= DATA EXCERPT =

————————

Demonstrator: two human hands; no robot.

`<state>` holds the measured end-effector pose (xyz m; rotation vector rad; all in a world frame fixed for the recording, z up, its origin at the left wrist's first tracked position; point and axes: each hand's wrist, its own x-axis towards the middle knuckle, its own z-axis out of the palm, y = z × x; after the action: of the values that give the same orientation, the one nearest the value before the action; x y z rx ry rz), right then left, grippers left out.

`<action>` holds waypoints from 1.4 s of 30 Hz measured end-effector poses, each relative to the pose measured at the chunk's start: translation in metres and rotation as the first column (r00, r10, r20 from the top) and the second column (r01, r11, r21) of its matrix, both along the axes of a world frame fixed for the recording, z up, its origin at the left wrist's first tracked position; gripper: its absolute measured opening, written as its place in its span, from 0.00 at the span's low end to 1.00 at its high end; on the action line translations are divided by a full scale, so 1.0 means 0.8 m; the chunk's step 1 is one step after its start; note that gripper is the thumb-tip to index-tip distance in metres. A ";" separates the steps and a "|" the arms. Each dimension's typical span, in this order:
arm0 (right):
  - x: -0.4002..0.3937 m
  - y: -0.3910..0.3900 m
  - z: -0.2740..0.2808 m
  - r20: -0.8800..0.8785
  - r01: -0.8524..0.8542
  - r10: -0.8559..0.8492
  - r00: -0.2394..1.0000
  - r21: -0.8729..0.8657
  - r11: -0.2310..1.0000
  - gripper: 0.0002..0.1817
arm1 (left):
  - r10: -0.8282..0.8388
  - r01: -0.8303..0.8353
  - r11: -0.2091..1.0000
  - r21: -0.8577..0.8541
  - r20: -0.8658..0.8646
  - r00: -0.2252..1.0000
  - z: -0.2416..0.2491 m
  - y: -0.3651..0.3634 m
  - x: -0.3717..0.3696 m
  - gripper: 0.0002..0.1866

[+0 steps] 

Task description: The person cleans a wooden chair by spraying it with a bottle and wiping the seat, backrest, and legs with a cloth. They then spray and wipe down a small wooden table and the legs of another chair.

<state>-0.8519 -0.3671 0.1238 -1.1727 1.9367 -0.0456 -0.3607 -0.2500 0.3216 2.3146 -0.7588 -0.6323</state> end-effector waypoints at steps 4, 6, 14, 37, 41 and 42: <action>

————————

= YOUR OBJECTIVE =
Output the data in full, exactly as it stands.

= ANSWER TO THE EXERCISE =
Demonstrator: two human hands; no robot.

`<state>` holds the measured end-effector pose (xyz m; rotation vector rad; all in a world frame fixed for the recording, z up, its origin at the left wrist's first tracked position; point and axes: each hand's wrist, its own x-axis towards the middle knuckle, its own z-axis out of the palm, y = z × x; after the action: of the values that give the same orientation, the one nearest the value before the action; x y z rx ry rz), right then left, grippers left out.

`<action>` holds waypoints from 1.4 s of 30 Hz measured end-effector poses, each relative to the pose measured at the chunk's start: translation in metres and rotation as the first column (r00, r10, r20 from the top) and the second column (r01, r11, r21) of its matrix, both along the axes of a world frame fixed for the recording, z up, its origin at the left wrist's first tracked position; gripper: its absolute measured opening, written as its place in its span, from 0.00 at the span's low end to 1.00 at its high end; on the action line translations are divided by a full scale, so 1.0 means 0.8 m; the chunk's step 1 is one step after its start; note that gripper is the thumb-tip to index-tip distance in metres. A ";" separates the steps and a "|" the arms. Each dimension's typical span, in this order:
arm0 (right):
  - x: -0.4002..0.3937 m
  - y: -0.3910..0.3900 m
  - z: -0.2740..0.2808 m
  - r20: -0.8800..0.8785
  - r01: -0.8524..0.8542
  - r10: -0.8559..0.8492
  - r00: -0.2394..1.0000
  - r21: -0.8729..0.8657
  - r11: -0.2310..1.0000
  - gripper: 0.0002..0.1817
arm1 (left):
  - r10: -0.8282..0.8388
  - r01: -0.8303..0.8353
  - r11: -0.2091..1.0000
  - r21: -0.8577..0.8541
  - r20: -0.8658..0.8646
  - r00: -0.2252..1.0000
  - z: -0.2416..0.2491 m
  - y: -0.3651..0.3634 m
  - x: -0.3717..0.3696 m
  - gripper: 0.0002..0.1866

[+0 steps] 

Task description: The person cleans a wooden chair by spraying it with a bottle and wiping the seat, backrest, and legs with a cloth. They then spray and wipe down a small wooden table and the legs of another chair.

<state>-0.8519 -0.3671 0.1238 -1.1727 1.9367 -0.0456 -0.3607 -0.2500 0.3216 2.3146 -0.7588 -0.6323</state> end-effector waypoints at steps 4, 6, 14, 37, 41 and 42: <action>

Work on this exercise has been finished.